Even though the city offers financing options so residents would not have to pay in one large check, some residents, like Schabowski, still feel that the benefit is not worth the cost, as the residences currently have private septic tanks.
Developing a plan
Residents were asked to respond to the survey by Friday, April 14. Though Morrow said he was unable to talk specifically about the results at this time, he did say that many residents were in favor of extending the services.
The results will be presented to the common council at a later date, likely during a meeting in May. The council will take the survey results into account when they vote on the project plan.
Right now, Morrow said the city is currently interpreting the results and trying to draw a plan that would bring the services to those who said they want them, while trying to go around anyone who said they don't want the services.

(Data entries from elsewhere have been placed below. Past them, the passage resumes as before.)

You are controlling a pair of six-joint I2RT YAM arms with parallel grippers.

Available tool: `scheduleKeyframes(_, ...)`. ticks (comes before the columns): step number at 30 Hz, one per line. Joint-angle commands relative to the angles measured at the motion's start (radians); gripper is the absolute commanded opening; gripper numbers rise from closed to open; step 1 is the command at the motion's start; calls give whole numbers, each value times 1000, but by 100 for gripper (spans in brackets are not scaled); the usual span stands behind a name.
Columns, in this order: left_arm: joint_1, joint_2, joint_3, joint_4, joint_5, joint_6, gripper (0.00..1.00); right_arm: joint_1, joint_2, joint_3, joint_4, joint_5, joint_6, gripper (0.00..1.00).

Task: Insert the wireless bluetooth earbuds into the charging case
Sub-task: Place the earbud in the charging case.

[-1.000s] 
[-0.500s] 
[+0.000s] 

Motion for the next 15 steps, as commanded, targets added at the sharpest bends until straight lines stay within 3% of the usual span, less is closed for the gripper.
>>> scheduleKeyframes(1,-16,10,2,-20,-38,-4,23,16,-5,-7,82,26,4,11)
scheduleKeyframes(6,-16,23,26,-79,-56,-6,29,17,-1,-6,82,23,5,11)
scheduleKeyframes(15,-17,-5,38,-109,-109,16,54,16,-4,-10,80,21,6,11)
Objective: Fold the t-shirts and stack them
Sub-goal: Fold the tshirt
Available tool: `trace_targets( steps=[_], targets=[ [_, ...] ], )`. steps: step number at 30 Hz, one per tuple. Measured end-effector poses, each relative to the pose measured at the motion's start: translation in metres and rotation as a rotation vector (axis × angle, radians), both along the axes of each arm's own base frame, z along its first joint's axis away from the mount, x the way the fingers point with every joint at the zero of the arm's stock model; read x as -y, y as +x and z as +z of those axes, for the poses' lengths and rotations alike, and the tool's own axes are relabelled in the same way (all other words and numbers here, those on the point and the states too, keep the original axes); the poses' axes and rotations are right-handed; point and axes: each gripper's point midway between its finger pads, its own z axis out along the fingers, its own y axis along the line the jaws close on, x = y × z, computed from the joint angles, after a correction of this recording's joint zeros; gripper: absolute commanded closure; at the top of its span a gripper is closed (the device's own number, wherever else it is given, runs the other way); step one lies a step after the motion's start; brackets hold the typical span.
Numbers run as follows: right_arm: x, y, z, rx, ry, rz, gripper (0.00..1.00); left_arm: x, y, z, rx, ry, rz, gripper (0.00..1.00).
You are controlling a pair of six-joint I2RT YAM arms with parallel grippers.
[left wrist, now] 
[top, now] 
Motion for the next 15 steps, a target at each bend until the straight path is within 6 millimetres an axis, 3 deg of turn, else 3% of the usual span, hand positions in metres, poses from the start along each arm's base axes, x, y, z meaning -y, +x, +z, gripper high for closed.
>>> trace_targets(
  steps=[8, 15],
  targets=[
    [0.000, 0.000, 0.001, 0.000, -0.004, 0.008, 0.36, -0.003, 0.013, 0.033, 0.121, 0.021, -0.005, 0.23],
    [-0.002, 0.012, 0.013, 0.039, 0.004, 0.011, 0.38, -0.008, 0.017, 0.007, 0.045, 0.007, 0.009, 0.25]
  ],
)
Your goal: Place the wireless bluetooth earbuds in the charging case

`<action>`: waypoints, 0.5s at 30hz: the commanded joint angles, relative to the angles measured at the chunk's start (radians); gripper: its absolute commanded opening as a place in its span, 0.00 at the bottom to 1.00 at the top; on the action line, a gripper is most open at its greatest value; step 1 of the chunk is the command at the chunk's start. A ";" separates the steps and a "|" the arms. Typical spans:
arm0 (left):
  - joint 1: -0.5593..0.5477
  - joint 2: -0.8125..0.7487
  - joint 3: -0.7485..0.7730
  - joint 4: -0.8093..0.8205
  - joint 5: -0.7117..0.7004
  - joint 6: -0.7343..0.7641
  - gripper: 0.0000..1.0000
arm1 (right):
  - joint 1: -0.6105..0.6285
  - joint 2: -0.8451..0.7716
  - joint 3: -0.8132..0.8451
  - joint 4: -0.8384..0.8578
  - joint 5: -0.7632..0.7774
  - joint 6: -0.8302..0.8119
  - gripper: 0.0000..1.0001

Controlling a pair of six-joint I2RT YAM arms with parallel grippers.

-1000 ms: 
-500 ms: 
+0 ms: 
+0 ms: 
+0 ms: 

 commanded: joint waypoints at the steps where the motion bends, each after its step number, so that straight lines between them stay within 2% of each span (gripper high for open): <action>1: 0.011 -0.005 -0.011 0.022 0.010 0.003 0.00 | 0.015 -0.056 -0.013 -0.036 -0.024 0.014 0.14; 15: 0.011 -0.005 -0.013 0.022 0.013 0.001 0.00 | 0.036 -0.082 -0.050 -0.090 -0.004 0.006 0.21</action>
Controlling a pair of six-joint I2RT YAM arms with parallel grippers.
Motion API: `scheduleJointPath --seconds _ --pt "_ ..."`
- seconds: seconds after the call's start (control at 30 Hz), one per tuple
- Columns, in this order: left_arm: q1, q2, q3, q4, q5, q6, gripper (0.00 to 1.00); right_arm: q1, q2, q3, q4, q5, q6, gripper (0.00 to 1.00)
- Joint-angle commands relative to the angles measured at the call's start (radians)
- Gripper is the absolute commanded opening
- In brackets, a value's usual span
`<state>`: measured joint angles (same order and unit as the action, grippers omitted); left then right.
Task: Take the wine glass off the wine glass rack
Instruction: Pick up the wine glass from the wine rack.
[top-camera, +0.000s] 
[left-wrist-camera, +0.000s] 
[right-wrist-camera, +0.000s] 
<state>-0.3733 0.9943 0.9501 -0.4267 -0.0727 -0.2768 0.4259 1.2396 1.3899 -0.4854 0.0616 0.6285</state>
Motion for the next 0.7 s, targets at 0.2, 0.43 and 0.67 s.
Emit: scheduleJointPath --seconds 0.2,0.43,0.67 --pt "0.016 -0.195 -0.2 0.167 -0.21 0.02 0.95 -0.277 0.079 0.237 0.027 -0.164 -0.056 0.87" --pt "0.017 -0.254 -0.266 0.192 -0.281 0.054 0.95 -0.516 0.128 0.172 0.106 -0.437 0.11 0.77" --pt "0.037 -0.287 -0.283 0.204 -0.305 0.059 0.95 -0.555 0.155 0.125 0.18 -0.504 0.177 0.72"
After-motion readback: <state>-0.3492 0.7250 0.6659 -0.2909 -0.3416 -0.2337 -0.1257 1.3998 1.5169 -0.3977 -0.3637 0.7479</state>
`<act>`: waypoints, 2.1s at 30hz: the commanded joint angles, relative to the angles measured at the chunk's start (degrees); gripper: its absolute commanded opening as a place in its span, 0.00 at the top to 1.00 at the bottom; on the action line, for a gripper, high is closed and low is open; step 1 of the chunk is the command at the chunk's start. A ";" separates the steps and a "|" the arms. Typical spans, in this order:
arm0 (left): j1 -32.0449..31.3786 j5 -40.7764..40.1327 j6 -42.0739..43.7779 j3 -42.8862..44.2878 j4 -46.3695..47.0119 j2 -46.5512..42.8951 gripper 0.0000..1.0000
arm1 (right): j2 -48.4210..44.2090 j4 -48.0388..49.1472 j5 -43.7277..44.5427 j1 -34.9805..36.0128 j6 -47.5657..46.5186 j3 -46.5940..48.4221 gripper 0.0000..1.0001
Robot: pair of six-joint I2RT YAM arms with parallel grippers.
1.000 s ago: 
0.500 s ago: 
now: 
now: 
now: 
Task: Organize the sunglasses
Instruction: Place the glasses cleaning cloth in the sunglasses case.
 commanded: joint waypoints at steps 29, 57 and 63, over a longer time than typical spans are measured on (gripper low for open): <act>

Of course, it wouldn't be possible to avoid everyone who responded no, Morrow said, especially if their property is surrounded by others who requested sewer and water. However, he said he does think "Most people will be happy with what we come up with."
This plan, along with the survey results, will be presented to the common council. The council, then, will have the final say on whether city sewer and water is brought to the area. No date has been set yet for the vote.